I'm sure this has already been posted, but in case it hasn't there's a really worthwhile petition to sign here:

https://submissions.epetitions.direct.gov.uk/petitions/28668

With the added info here:

Tethering Campaign

Perhaps it could be made a sticky to get maximum awareness?


----------



## toffee44 (Oct 21, 2011)

What would you say if I told you I tethered my cob???


And regulary tether if out logging??


----------



## woofandwalk (Mar 12, 2012)

Obviously there are always cases where the horse is tethered for a short while- if it's properly cared for generally I don't see a problem.

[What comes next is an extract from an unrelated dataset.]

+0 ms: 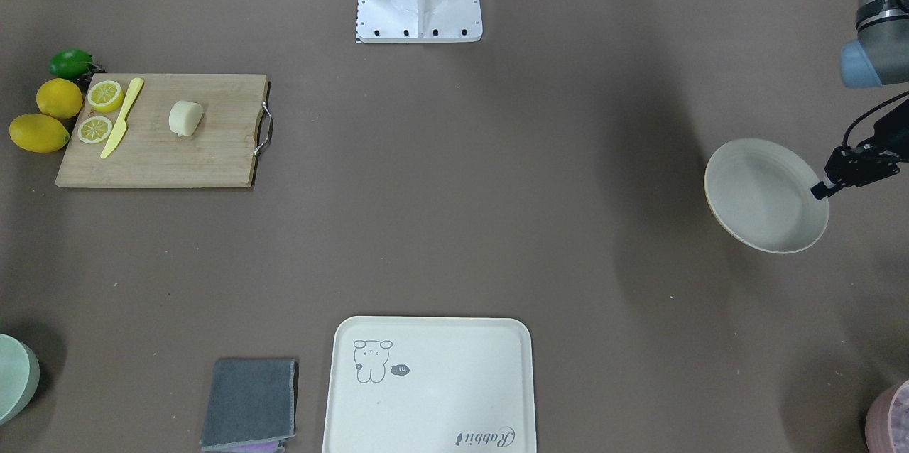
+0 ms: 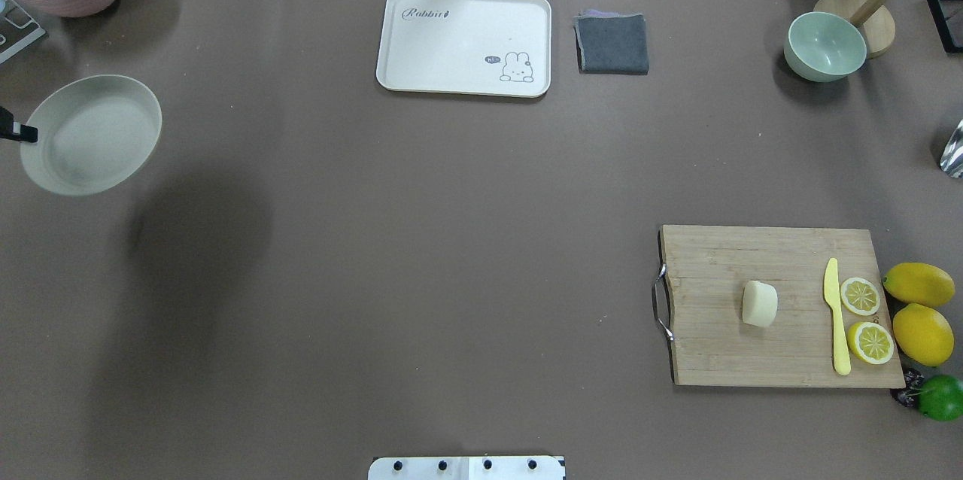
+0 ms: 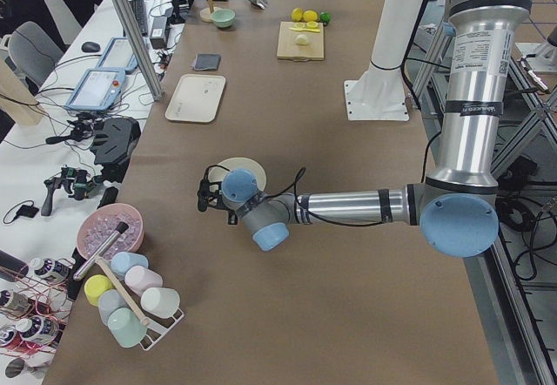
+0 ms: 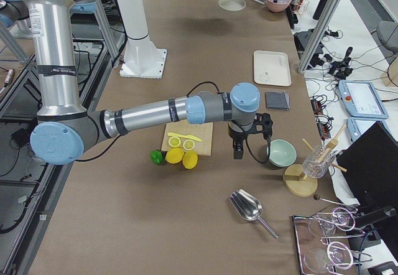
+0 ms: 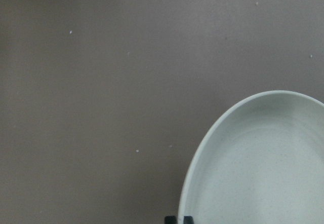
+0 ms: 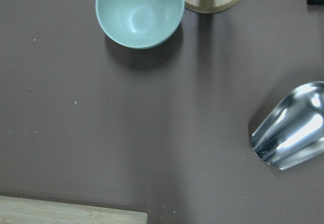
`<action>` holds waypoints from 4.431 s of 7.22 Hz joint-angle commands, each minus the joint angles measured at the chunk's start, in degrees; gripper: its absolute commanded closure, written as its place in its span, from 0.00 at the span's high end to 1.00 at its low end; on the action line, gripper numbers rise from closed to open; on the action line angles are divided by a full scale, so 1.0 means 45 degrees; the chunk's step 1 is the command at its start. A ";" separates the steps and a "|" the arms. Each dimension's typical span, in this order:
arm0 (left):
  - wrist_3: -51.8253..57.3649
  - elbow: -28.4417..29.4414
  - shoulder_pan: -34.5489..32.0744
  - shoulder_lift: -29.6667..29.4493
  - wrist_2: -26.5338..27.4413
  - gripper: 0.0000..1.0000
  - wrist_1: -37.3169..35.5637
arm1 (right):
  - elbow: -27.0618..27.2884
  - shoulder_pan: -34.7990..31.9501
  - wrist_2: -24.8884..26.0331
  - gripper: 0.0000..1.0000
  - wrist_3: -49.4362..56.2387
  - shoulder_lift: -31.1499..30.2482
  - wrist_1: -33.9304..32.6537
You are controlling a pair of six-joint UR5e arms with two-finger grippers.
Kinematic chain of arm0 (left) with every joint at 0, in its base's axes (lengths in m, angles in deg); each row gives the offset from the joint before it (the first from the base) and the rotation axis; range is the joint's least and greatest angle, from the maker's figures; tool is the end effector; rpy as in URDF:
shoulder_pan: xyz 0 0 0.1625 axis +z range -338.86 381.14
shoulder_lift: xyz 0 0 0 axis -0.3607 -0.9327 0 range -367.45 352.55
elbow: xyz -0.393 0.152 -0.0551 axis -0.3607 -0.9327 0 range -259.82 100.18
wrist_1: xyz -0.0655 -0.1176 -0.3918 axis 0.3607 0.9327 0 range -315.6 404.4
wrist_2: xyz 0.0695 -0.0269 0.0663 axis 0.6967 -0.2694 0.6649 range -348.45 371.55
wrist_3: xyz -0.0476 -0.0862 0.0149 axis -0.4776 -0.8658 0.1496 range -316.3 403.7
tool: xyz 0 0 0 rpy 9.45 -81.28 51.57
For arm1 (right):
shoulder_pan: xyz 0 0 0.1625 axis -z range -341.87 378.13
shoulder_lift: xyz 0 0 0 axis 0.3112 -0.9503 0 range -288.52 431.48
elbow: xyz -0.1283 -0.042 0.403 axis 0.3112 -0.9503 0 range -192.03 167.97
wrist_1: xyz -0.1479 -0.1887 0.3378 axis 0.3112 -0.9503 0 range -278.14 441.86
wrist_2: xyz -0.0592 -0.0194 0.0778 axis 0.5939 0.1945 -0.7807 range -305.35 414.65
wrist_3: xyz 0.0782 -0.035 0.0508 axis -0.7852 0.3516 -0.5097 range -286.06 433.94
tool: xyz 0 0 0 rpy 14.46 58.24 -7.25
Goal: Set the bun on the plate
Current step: 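Lift the plate with the left gripper toward table center while right arm approaches board, then lower the plate at center and release it while right gripper descends to bun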
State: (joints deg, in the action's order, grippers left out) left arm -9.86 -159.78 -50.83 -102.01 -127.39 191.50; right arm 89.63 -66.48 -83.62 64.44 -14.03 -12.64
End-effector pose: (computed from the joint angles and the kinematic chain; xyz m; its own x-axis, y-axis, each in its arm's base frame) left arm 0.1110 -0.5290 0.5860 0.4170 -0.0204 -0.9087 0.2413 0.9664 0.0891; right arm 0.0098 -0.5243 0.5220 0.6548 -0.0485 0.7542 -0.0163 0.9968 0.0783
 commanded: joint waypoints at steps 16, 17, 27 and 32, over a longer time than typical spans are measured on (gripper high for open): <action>-0.8821 -0.3463 1.0913 -0.5999 1.0974 0.00 -0.8100 | 0.3426 0.6945 0.2388 1.00 -1.0876 -0.1251 0.4322; -0.8840 -0.3463 1.0915 -0.5999 1.0954 0.28 -0.8042 | 0.3426 0.7140 0.2581 1.00 -1.0896 -0.1251 0.4322; -0.8664 -0.3893 0.9626 -0.5979 1.0329 0.98 -0.8139 | 0.3115 1.1574 0.6078 1.00 -1.3610 -0.2891 0.6158; -0.8374 -0.4009 0.9199 -0.5901 1.0252 0.98 -0.8100 | 0.2880 1.1712 0.6353 0.00 -1.3552 -0.2522 0.6197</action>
State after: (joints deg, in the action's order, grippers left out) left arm -48.44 -177.49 -8.37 -128.60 -81.00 154.96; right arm 102.63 -13.74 -54.91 3.49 -26.26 15.23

Around our way we see so many, they're left there 24/7, I've never seen anybody check on them. No water, the grass is bald. On the way up to my partners last week one was going absolutely do-lally, bucking, rearing and in a right state. He had about 2 metres on his rope. He could have easily broken a leg, or if he'd broken free he was a few minute trot from the M11.

I wouldn't push the petition if I didn't see the state of many tethered horses very close to my home and I think it deserves awareness.


----------



## toffee44 (Oct 21, 2011)

So surely the answer is that the RSPCA and Police have better control or those that tether incorrectly not a ban over all. There are still people out there who need to tether working horses or horses that won't stay put in a field (for example my old cob). 

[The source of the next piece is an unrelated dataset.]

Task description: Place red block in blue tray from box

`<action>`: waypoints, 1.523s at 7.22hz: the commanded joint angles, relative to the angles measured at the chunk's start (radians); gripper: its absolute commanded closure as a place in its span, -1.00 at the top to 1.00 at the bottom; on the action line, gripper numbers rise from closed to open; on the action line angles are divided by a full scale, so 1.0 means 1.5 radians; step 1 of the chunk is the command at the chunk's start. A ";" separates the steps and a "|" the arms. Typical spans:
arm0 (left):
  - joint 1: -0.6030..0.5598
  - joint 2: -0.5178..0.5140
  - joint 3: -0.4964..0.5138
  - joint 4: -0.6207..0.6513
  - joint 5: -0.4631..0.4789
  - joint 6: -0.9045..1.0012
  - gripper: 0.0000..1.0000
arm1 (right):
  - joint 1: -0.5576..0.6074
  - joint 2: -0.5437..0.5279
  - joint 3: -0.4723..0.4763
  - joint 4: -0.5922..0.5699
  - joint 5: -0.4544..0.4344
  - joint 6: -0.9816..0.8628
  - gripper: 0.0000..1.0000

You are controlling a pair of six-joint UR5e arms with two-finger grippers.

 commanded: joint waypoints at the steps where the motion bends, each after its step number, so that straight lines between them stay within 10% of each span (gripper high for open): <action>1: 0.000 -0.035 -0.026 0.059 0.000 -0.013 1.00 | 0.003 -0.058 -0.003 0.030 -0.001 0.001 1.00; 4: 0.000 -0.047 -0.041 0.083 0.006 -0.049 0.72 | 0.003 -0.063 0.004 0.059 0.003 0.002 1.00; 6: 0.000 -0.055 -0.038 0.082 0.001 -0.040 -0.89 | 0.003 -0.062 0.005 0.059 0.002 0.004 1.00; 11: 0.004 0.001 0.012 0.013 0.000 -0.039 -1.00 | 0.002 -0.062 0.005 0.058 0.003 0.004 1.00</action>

I personally think its much worse to have horses in 24/7 over a winter with no turnout. Nothing to look at, no grass.

Personally when I tether I would never use rope, ever. I use chain with a hosepipe through. Moved every 12 hrs. Water twice a day.


----------



## woofandwalk (Mar 12, 2012)

It's one of those awkward minority/majority things. Obviously you're a responsible, loving animal owner, else you wouldn't be on a forum like this.

I think in any case, it's good to raise awareness and if it does make it to debate then perhaps something can be done (that excludes the responsible minority).

I just get the feeling that if it becomes just another matter of 'report it' nothing will get done. As it never does. Most of the tethered horses are travellers horses and on council land. At the very least, perhaps they'll be able to do something about that. Bit of a tricky one, not as if they're going to apply for planning permission to put some fences up if they don't pay taxes OR even check the horses.


----------



## samhill (Mar 20, 2012)

cant say much about it  but the information is useful for me nice :001_tt1: love it


----------